— PROBLEM TO SOLVE —
Return every line from the listing where the word "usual" occurs.
*** EXTRACTED INFORMATION
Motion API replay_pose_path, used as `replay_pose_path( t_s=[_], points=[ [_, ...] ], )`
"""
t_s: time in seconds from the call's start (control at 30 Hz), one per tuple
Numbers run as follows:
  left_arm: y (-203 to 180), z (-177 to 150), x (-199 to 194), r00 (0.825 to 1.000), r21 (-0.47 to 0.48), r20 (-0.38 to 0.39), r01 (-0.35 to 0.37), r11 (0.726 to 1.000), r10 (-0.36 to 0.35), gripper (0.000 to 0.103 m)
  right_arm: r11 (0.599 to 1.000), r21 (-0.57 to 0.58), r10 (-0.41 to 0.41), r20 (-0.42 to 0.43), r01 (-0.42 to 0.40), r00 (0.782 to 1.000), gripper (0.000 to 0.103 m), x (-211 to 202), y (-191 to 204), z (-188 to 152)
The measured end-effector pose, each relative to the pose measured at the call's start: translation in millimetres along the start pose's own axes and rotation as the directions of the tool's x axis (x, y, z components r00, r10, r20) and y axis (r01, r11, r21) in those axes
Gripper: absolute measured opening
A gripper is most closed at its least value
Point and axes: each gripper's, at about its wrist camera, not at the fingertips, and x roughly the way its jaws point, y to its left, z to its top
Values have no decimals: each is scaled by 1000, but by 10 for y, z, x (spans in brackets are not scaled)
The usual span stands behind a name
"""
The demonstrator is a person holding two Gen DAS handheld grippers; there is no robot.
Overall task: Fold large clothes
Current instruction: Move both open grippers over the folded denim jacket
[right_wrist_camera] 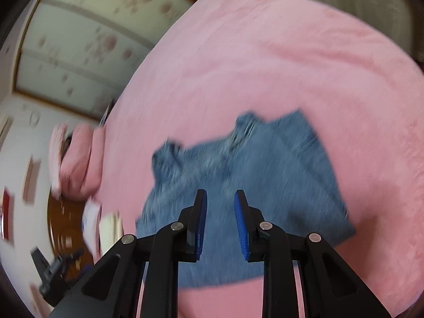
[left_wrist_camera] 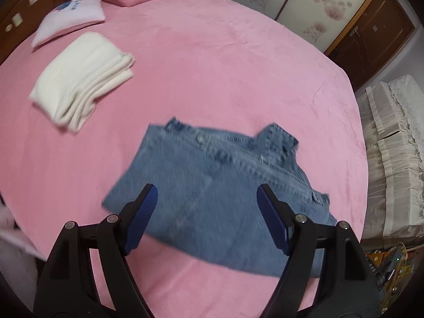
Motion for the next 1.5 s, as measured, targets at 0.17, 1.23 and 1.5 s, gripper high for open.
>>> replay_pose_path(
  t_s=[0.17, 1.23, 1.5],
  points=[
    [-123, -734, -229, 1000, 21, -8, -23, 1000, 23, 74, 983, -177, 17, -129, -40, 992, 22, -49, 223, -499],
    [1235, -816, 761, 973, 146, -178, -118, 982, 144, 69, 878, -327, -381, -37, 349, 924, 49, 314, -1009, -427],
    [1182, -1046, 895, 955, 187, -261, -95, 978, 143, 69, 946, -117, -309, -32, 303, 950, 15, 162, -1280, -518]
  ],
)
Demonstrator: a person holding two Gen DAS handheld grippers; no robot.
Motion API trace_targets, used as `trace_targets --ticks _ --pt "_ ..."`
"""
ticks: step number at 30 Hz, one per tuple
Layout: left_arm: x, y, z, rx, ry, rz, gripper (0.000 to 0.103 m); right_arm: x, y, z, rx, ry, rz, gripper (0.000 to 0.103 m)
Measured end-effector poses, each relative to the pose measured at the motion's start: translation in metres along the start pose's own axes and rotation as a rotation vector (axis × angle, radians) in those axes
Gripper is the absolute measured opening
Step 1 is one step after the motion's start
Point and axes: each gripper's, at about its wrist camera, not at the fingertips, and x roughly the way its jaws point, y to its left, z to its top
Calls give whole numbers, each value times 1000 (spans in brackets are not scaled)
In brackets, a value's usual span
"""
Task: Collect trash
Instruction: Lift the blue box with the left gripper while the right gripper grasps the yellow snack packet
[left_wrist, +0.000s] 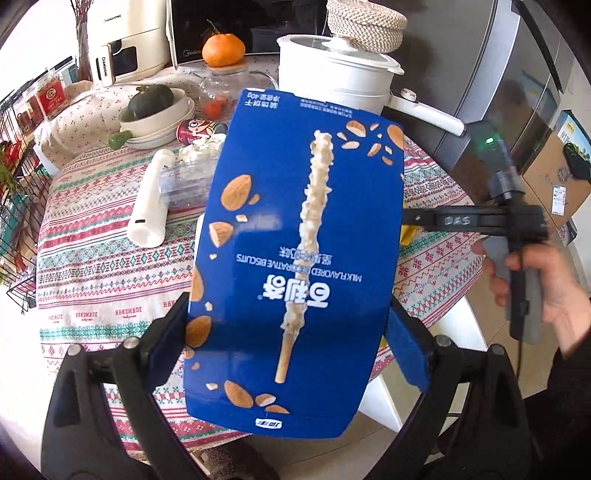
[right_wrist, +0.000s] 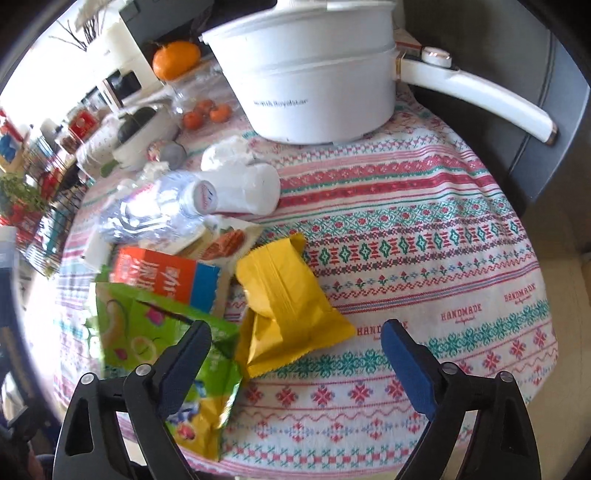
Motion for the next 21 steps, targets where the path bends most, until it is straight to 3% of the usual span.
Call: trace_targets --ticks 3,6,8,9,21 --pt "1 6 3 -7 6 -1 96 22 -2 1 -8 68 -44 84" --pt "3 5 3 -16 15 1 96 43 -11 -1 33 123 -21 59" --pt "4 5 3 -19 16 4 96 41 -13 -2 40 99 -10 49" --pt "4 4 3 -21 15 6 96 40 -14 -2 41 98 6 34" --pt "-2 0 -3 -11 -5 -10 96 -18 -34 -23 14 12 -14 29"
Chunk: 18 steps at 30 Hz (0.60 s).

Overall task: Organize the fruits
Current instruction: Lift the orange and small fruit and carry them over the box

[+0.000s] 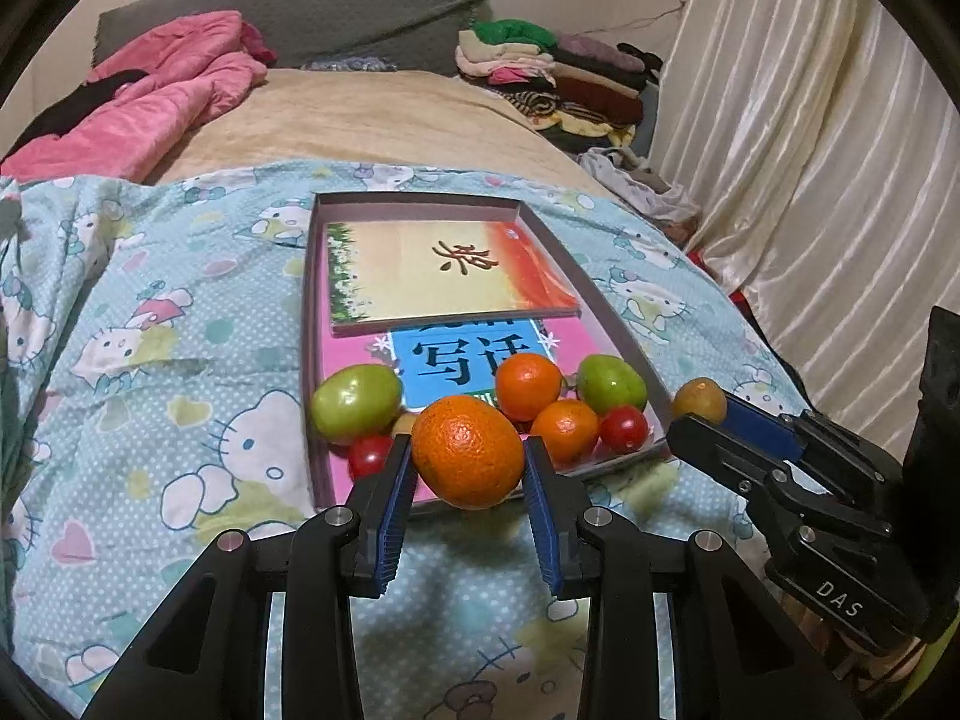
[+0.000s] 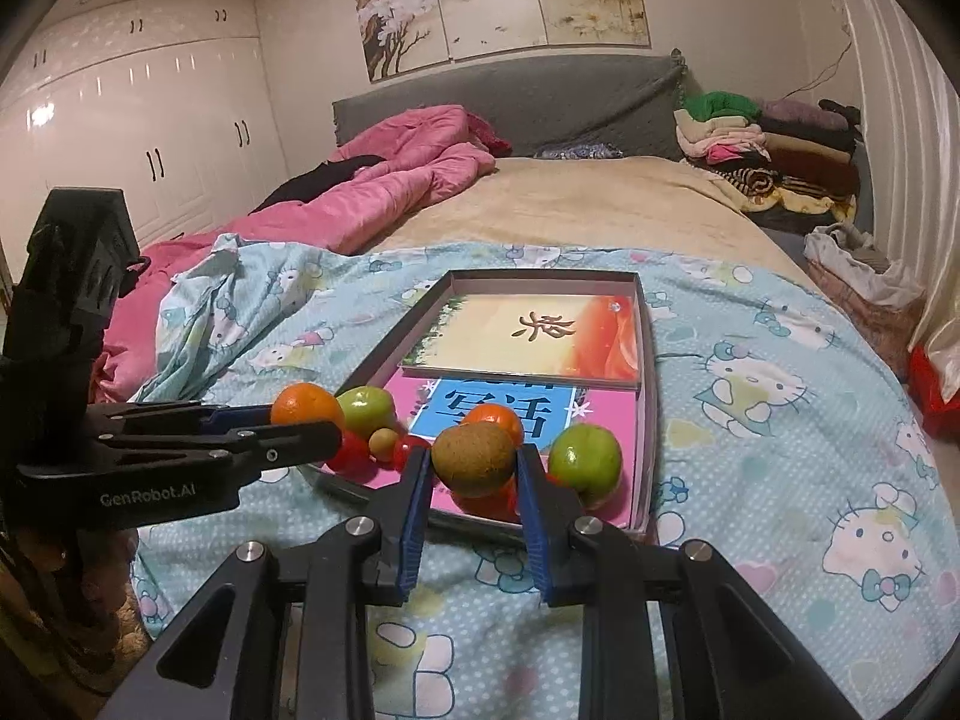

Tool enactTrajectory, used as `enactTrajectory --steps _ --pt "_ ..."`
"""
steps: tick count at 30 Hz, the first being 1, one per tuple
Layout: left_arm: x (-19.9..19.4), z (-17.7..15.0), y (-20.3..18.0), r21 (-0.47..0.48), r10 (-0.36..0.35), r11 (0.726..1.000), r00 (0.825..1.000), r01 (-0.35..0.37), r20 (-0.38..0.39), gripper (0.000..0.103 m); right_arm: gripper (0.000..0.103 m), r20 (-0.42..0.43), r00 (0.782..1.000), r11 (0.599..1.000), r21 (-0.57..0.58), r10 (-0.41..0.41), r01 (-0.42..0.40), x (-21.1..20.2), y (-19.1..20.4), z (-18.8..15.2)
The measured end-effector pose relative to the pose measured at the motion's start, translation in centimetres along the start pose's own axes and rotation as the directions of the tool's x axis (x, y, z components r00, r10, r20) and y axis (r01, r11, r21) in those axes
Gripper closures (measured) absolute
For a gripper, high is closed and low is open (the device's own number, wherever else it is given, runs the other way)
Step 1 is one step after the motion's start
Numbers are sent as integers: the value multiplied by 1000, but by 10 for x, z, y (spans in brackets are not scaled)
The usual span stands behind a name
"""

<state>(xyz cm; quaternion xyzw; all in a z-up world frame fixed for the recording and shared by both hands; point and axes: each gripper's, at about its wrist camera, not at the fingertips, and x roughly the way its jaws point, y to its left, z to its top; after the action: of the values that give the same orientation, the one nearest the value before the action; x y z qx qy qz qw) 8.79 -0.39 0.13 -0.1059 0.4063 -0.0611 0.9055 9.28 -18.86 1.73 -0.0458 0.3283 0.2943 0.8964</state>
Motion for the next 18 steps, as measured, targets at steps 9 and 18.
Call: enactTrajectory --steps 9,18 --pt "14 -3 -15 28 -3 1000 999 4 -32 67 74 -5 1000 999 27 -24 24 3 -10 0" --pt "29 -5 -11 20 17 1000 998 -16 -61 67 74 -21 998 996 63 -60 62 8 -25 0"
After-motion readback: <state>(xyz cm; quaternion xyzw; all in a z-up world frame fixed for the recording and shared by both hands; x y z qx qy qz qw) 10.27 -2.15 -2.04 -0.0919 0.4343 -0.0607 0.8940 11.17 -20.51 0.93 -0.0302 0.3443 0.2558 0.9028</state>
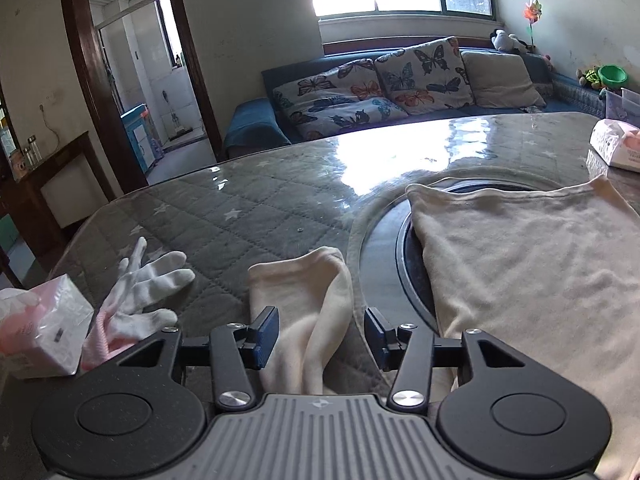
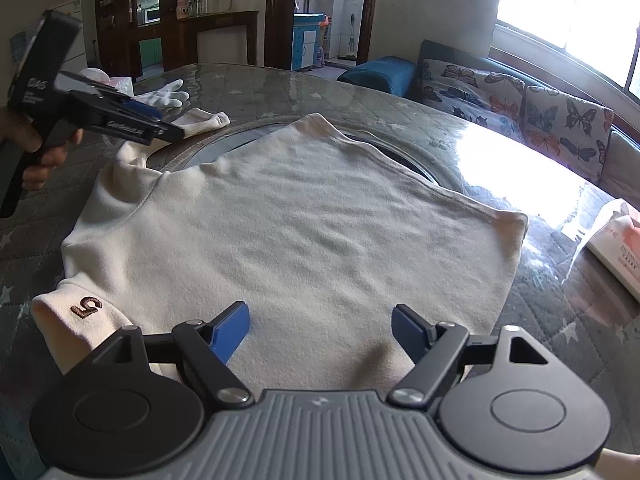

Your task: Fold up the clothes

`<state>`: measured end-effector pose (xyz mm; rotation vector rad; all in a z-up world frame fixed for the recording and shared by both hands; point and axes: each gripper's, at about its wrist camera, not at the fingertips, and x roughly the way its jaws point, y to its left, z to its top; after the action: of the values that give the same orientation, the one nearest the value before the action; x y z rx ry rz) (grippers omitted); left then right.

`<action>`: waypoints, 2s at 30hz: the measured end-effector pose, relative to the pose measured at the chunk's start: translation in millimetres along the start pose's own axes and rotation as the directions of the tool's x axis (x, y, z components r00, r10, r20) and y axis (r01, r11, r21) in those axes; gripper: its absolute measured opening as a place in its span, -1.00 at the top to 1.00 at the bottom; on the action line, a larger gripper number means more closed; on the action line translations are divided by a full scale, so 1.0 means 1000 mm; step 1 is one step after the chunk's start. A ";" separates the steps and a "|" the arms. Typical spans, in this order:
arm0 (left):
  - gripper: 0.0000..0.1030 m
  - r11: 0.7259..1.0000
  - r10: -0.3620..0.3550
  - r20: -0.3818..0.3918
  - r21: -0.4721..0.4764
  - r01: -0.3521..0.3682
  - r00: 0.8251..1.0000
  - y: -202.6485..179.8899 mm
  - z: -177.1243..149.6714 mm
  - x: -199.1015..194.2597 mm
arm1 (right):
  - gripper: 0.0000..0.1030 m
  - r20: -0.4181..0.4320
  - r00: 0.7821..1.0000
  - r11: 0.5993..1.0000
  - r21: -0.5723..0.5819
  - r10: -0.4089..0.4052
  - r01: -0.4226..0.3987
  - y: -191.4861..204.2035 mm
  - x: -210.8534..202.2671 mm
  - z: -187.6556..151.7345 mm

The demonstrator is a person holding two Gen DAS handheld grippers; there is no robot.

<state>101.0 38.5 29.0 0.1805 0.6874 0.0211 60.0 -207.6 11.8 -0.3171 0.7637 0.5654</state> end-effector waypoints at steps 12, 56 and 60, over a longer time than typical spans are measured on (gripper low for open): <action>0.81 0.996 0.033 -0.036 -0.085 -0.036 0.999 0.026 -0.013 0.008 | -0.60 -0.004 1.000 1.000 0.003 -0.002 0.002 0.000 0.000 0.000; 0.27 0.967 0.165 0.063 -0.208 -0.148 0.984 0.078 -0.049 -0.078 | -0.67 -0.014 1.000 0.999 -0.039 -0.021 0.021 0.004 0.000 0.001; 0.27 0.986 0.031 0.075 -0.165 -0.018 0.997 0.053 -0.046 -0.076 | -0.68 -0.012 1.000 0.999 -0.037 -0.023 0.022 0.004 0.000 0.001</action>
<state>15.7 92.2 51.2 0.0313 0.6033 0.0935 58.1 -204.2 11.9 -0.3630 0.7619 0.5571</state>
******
— SOLUTION TO THE EXERCISE —
The usual span stands behind a name
In brackets, a value's usual span
Motion for the next 21 steps, targets where the path bends most, until it is straight to 3% of the usual span.
The usual span stands behind a name

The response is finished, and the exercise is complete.